"PORQUE NARCISO ACHA FEIO O QUE NÃO É ESPELHO" (Caetano Veloso).

terça-feira, 7 de julho de 2009

CRÔNICA DA TARDE.


BRECHÓ

A velha se confunde com os cacarecos que vende. Poderia não ser, contudo é; é, mesmo porque não se esforça nada para deixar de ser coisa, de ser também um objeto. Há bolor em suas palavras e mofo sobre seu olhar de pouca simpatia. Humor gasto, carcomido, empoeirado a valer.

Tudo em promoção, faz questão de ressaltar. A pechiché de mil e quinhentos, sai por mil, “porque quero passar o ponto”. Também vale para pratas, faianças. Do que é seu, tudo tem cinqüenta por cento de desconto, até os quadros (exceto um, que é de um homem que pede mais de milhão por ele. Já se viu? Ô bicho besta!) e o que mais eu queira.
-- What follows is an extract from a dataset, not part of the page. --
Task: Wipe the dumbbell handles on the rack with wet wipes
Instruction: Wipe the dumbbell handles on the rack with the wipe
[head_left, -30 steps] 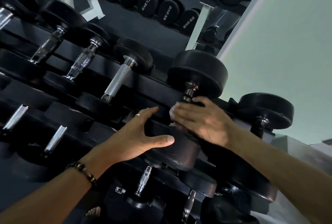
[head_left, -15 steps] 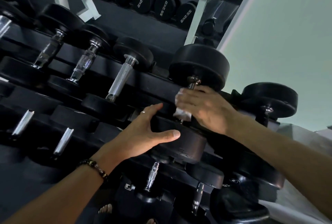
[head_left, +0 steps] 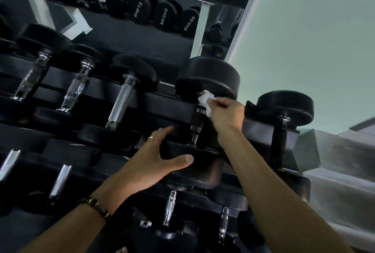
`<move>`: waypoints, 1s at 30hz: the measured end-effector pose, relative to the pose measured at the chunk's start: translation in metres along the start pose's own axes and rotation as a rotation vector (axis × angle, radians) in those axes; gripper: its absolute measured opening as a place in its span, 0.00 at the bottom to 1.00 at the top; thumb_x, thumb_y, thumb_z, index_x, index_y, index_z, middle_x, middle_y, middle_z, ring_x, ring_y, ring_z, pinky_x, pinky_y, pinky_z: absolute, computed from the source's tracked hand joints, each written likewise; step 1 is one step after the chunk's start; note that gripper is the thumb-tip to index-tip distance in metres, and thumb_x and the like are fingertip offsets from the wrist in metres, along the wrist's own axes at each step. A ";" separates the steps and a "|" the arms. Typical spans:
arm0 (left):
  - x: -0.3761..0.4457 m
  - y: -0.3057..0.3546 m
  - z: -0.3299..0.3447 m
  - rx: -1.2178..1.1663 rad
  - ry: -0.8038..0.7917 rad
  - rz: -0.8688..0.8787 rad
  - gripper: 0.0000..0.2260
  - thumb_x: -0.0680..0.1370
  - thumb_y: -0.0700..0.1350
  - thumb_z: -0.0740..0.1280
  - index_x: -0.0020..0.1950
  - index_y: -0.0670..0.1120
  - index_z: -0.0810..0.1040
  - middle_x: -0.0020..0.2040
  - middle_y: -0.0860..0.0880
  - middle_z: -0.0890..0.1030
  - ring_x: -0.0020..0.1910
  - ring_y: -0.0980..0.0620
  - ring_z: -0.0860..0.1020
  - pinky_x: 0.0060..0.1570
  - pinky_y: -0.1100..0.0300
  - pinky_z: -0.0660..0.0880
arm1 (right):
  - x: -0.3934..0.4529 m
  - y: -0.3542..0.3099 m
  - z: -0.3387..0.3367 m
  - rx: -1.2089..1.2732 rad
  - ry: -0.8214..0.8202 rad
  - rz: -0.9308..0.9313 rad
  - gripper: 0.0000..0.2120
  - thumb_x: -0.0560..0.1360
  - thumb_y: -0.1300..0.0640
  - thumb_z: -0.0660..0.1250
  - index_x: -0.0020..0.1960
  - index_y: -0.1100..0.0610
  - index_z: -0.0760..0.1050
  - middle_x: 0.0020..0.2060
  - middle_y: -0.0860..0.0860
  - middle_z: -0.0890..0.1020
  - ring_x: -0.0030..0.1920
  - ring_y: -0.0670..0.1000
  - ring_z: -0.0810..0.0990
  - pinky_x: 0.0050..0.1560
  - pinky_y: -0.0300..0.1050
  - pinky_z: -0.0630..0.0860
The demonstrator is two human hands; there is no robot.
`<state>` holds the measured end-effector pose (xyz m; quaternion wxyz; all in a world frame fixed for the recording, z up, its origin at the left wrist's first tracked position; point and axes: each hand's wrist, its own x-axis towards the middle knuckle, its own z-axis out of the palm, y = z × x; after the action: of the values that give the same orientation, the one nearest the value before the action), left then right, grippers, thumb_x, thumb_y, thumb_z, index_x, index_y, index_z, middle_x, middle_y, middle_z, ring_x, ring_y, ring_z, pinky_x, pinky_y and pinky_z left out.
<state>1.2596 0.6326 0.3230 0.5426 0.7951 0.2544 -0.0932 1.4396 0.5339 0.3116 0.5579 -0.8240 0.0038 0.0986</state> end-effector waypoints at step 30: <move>0.002 0.000 -0.004 -0.033 -0.053 0.055 0.49 0.63 0.68 0.67 0.79 0.56 0.52 0.78 0.60 0.55 0.74 0.61 0.57 0.65 0.64 0.56 | -0.020 0.010 -0.017 0.048 -0.386 0.201 0.04 0.76 0.65 0.70 0.45 0.64 0.83 0.38 0.56 0.85 0.38 0.50 0.83 0.40 0.41 0.79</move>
<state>1.2604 0.6368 0.3233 0.5646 0.7900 0.2194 -0.0951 1.4217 0.5121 0.3122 0.5550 -0.7719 -0.0187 0.3095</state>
Pensei em regatear um belo achado; não avancei! Somadas as idades de cada objeto a venda, o resultado atravessaria todos os papados e iria ter com Pedro. E eu pesado, somando-me a eles, prestes a completar anos...

Buscava algo que pudesse ser transformado, reinventado. Que eu botasse a mão, algum enfeite, um pouco de pano úmido e se tornasse novidade.

“Tudo é pela idade, meu filho. Quanto mais velho, mais caro”. Explicou-me ela, um pouco ressentida por não fazer parte das contas. É...

O tempo se incumbe. Vai comendo tudo. A velha, as ilusões... (Cupim danado). Resistir é o que resta, para se tentar amealhar algum bom preço.

Mas eu saí sem nada. Sem nada, não! Com uma dúvida: e meu coração usado, perto de 35 anos, quanto vale?